(TASK MATERIAL)

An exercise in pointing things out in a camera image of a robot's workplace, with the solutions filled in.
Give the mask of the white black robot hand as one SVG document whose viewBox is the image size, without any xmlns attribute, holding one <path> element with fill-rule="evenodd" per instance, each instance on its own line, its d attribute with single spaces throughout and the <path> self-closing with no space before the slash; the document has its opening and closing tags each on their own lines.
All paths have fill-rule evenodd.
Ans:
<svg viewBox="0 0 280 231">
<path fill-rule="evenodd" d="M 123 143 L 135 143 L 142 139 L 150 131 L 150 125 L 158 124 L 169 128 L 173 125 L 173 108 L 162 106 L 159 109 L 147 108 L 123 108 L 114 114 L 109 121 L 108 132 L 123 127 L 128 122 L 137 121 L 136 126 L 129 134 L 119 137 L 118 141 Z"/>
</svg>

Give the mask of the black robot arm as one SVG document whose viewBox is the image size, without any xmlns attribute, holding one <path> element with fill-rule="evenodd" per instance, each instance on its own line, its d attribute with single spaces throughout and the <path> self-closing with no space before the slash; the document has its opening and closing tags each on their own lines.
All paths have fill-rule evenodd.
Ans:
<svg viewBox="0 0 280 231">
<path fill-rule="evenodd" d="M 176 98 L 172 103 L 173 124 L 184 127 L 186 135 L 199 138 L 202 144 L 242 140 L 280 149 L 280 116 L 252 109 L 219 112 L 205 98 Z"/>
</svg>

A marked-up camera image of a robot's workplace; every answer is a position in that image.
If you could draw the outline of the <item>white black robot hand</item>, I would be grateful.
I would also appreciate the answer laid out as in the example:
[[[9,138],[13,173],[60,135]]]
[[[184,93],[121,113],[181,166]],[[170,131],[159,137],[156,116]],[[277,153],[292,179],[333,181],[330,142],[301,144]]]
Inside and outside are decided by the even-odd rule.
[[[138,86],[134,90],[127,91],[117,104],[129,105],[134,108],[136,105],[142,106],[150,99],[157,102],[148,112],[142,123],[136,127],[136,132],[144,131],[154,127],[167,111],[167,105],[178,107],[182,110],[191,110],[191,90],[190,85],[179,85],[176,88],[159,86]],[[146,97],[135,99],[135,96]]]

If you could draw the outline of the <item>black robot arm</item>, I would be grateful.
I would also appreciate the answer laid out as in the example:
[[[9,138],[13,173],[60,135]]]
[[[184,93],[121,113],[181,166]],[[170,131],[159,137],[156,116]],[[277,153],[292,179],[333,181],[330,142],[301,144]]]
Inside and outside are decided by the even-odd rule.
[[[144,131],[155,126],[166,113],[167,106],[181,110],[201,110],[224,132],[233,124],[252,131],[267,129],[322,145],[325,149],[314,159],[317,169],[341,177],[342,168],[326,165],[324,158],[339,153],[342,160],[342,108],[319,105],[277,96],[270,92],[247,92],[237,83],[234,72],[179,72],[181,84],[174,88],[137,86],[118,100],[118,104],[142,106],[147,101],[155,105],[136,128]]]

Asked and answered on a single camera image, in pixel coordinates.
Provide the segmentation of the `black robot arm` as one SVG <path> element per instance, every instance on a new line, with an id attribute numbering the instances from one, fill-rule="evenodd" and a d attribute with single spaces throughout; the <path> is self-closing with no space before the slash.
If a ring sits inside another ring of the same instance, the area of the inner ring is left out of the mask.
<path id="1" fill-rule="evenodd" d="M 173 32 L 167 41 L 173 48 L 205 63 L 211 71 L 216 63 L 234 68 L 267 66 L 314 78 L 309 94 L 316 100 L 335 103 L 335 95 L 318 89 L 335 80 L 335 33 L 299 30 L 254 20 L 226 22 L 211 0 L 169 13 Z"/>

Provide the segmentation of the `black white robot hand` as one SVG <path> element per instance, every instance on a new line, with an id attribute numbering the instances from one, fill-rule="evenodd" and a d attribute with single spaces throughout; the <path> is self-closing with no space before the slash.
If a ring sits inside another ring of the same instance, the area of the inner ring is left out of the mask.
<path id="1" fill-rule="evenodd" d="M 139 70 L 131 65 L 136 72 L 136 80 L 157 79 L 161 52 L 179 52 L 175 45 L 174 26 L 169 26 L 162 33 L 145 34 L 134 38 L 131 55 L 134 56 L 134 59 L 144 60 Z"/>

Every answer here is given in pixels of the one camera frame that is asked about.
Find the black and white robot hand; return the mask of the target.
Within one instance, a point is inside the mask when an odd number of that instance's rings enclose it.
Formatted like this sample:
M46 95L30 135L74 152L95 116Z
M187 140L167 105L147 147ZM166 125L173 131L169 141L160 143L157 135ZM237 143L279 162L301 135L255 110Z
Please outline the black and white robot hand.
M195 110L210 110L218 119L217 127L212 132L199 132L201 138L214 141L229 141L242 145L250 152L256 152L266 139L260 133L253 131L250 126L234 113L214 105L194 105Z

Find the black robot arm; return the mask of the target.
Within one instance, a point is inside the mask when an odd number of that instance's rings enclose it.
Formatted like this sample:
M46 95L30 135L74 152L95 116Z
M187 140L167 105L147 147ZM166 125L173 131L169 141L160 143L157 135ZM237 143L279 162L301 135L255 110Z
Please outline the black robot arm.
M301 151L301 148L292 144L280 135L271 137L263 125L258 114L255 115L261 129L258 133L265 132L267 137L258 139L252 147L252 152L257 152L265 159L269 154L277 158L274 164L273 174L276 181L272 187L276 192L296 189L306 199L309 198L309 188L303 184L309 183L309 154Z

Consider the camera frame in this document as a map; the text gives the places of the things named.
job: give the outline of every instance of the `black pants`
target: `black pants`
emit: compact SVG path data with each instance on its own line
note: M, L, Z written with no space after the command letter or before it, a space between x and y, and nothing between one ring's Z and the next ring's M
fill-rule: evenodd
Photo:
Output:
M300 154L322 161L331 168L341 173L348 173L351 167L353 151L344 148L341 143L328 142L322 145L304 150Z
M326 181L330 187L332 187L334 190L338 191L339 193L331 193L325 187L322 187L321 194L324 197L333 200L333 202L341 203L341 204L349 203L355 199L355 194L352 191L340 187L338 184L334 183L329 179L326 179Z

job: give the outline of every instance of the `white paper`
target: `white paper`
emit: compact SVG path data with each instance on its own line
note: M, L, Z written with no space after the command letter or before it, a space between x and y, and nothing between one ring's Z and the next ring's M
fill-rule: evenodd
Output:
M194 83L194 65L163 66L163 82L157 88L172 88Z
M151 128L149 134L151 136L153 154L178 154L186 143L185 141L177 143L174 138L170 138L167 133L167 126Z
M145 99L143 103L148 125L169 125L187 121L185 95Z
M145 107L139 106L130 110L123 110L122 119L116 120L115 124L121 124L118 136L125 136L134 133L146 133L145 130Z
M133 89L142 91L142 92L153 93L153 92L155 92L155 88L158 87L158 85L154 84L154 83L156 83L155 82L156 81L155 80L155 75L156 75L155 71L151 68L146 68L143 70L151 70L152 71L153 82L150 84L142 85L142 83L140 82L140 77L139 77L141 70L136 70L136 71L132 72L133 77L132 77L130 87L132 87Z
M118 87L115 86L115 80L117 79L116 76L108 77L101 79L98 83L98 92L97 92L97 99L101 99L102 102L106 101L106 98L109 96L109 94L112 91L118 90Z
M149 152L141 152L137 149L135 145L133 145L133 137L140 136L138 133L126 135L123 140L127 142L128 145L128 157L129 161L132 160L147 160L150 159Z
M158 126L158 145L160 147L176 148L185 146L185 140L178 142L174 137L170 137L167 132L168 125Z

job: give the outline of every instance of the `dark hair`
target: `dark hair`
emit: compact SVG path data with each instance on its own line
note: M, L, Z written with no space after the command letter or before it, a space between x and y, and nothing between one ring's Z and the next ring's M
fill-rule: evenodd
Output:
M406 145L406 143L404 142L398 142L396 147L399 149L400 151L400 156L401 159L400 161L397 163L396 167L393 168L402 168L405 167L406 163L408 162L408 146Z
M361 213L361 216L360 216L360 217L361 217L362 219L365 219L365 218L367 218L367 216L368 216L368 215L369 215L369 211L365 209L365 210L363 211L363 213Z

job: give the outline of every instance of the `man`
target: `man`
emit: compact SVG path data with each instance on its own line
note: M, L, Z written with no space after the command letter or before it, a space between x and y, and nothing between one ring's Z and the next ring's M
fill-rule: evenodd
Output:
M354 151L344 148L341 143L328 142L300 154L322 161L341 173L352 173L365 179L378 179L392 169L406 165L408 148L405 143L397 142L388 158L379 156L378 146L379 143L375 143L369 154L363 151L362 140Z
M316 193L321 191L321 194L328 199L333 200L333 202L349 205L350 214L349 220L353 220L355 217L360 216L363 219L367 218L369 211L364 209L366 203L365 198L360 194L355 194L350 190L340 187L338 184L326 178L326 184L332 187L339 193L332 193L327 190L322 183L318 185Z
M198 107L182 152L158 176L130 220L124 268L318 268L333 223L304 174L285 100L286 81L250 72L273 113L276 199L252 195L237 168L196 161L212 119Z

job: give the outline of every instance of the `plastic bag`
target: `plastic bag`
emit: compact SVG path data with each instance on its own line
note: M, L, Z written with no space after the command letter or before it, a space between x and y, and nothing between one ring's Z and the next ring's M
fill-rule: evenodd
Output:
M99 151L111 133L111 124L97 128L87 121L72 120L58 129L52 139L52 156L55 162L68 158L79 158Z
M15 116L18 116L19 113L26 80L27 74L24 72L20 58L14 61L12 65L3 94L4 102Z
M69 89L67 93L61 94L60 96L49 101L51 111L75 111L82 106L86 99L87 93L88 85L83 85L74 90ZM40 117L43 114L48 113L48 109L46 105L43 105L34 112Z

(End TASK MATERIAL)

#### EXERCISE DIRECTIONS:
Wherever a line of the records above contains the string "whose", copy that line out.

#### TASK RESPONSE:
Give the mask of the white black robot hand as one SVG document whose viewBox is the image size, without any xmlns attribute, holding one <path> element with fill-rule="evenodd" per instance, each instance on its own line, its d attribute with single spaces throughout and the <path> self-closing with no space before the slash; the document has its opening and closing tags each on their own lines.
Give the mask of the black robot arm as one SVG document whose viewBox is the image size, without any xmlns attribute, holding one <path> element with fill-rule="evenodd" per instance, each instance on its own line, its d attribute with single spaces throughout and the <path> self-closing with no space before the slash; the document has its opening and closing tags each on their own lines.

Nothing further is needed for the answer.